Cassiel's Choice

by Zulu



It was in the pearl-grey light of dawn that I saw Joscelin kneeling in our gardens at Montreve. Twice before had I seen him kneel thus, keeping Elua's vigil. Once, in the Skaldic snows, in the white bone-cold of winter, he prayed thus to Camael for his broken vows and betrayed honour. And again, in these very gardens, on the night I told him I was returning to the Service of Naamah. Each time, I felt the shame of Kushiel's Chosen--shame that it was I who asked more than a Perfect Companion could freely give. Shame, hot and burning, that curled between my legs and left my center weeping.

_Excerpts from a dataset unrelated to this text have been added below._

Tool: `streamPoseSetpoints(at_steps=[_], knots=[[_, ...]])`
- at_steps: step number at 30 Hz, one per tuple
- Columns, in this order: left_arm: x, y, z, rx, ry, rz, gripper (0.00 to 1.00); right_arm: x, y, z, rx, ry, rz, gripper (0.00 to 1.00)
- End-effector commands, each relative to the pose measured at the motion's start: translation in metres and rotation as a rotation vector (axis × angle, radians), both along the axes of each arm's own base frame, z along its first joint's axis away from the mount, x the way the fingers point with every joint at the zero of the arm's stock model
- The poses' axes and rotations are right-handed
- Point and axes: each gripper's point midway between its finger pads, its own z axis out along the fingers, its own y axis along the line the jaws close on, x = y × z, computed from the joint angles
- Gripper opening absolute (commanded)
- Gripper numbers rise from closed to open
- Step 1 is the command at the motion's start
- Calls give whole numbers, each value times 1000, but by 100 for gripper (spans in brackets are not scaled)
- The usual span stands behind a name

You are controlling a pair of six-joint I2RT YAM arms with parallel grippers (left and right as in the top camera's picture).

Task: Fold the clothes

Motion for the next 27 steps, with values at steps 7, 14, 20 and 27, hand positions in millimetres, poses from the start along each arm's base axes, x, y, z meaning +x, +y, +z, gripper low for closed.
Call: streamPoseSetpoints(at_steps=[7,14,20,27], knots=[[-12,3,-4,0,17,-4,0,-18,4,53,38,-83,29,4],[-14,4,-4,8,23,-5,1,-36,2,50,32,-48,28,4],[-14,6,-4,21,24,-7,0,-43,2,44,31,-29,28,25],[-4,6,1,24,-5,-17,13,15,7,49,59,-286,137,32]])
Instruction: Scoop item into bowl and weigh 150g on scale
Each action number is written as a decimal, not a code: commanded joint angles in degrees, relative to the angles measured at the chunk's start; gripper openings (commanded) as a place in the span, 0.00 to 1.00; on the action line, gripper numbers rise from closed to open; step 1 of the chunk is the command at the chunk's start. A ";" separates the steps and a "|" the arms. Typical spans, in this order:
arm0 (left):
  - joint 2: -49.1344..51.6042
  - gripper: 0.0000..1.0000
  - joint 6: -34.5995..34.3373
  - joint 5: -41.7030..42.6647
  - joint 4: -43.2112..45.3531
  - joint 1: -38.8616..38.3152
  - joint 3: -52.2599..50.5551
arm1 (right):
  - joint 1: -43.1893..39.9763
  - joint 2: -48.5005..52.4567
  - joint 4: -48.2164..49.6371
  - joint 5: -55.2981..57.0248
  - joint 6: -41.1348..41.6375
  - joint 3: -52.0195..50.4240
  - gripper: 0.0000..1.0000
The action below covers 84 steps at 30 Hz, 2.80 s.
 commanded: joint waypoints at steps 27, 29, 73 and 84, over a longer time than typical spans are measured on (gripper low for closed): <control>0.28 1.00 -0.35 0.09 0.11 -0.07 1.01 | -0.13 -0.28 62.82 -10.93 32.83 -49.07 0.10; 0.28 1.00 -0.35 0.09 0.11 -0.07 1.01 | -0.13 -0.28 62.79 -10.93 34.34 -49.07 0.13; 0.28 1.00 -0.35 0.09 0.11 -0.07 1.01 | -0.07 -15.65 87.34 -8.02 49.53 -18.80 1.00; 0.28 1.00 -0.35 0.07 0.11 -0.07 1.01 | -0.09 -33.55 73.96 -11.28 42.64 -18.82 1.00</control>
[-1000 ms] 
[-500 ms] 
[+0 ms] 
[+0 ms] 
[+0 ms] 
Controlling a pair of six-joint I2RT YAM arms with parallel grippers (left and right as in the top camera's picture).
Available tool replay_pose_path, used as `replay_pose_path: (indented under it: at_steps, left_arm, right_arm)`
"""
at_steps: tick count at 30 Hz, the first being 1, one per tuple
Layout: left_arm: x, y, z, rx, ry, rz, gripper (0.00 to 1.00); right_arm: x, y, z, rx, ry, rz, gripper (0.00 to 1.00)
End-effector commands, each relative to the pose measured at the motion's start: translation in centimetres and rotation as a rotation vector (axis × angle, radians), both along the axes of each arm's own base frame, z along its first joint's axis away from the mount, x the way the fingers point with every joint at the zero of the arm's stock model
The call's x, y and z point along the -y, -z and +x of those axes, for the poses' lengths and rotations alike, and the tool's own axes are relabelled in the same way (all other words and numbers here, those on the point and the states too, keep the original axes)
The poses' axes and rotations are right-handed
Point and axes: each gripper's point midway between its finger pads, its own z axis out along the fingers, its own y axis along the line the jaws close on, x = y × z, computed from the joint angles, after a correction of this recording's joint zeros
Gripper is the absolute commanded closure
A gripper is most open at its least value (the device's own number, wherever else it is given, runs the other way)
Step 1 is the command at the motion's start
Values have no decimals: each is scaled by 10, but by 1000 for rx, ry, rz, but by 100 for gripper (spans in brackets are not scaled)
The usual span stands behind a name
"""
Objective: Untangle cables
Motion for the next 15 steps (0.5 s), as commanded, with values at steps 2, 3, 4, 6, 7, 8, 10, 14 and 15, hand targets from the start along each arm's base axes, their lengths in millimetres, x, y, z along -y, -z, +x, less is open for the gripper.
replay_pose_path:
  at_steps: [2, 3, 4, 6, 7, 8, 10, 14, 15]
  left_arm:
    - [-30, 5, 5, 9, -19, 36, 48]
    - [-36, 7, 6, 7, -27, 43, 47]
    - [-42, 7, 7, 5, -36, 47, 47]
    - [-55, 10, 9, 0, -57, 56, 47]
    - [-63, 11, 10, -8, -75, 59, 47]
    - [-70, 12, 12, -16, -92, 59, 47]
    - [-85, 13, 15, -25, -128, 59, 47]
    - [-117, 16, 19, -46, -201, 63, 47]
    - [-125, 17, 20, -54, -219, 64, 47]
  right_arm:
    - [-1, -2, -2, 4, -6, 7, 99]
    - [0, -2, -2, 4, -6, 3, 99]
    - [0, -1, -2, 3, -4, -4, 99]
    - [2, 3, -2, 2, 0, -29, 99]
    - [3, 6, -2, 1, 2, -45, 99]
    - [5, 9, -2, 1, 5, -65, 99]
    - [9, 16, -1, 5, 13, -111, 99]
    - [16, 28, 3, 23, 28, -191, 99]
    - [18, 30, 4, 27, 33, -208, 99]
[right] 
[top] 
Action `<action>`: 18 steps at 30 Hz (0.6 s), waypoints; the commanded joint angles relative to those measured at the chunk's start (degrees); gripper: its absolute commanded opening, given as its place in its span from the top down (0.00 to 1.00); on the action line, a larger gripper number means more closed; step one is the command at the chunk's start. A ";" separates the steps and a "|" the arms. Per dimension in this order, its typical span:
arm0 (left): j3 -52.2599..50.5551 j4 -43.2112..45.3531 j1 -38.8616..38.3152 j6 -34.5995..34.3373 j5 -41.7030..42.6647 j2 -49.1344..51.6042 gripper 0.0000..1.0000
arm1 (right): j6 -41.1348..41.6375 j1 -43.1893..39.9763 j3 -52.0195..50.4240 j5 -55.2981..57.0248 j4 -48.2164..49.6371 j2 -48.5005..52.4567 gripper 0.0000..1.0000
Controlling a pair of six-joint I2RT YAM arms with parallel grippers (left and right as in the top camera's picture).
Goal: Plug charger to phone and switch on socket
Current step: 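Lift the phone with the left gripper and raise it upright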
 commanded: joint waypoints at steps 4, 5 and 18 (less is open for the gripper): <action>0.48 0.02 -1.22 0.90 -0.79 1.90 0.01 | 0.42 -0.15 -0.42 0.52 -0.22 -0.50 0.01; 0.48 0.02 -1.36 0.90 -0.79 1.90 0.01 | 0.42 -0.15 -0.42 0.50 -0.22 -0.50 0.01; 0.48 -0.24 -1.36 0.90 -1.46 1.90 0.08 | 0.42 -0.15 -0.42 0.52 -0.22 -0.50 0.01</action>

That is what it is to bear the scarlet mote of Kushiel's Dart, when humiliation is a greater pleasure than honour could ever be.

How it pierced my heart to see Joscelin kneel again, vambraces crossed, in the bitter chill of morning. Worse still was knowing that it was, this once, no action of mine that caused his grief.

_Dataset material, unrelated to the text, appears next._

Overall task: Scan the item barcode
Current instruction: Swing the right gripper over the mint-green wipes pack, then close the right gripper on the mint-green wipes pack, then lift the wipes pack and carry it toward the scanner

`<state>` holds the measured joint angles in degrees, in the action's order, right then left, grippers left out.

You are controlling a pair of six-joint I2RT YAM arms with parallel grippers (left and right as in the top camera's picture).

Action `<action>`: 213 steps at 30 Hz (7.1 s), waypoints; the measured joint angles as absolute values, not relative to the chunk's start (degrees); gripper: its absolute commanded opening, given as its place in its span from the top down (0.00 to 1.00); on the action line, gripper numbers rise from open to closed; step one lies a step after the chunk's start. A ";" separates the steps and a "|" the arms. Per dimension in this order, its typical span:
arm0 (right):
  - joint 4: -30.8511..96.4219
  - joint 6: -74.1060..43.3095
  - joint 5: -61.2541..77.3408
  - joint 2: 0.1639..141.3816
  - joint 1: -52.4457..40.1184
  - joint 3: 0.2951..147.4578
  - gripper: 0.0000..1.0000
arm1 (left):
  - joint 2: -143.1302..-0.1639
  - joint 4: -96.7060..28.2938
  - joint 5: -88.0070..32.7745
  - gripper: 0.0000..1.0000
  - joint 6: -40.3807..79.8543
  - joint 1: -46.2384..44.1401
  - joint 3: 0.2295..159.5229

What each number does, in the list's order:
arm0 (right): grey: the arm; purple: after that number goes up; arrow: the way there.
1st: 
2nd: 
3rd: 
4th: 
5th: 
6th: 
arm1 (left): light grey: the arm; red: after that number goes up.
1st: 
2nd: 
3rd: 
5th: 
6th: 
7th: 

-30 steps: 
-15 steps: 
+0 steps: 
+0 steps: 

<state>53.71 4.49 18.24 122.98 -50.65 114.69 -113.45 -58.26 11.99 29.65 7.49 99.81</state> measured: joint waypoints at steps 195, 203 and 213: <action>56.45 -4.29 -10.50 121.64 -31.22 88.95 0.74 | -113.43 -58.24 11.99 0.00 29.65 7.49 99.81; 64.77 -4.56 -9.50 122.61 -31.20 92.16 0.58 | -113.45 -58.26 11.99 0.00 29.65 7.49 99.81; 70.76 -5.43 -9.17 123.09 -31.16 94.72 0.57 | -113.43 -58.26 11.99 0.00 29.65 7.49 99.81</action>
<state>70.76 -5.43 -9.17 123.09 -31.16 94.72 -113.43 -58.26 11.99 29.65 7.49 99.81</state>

Do not think that I was all-unknowing, like some maiden betrayed by a cruel lover's careless abandonment. Far from it. Not for nothing am I Naamah's Servant. Not for nothing have I studied the ways of the adepts in each of the Thirteen Houses.

Had I not seen Joscelin teaching the art of the Cassiline Brotherhood to Faith, these weeks past? Had I not seen the endless grace of the outlander girl, learning all that Joscelin had to bestow as though she was born to the blade? Faster than any ten-year-old middle son, sent to the Cassiline's disciplines, Faith absorbed every form, every fluid move. With vambrace and dagger, I saw her best Joscelin--he who has drawn his sword to kill, he who prevented Ysandre's assassination twice over--Faith won every encounter, in the blood-red sunset light.

And then? I know not, though I imagined a thousand endings. I could not watch. I turned away, took myself to the library and forced my eyes to read Raziel's runes.

When I returned at last to my bedchamber, Joscelin was not there.

And now he kneels, and for how many hours he has remained unmoving I cannot say. I am an anguisette and twice-dedicated to Naamah. Perhaps I know better than any the pain of Elua's words, Love as thou wilt.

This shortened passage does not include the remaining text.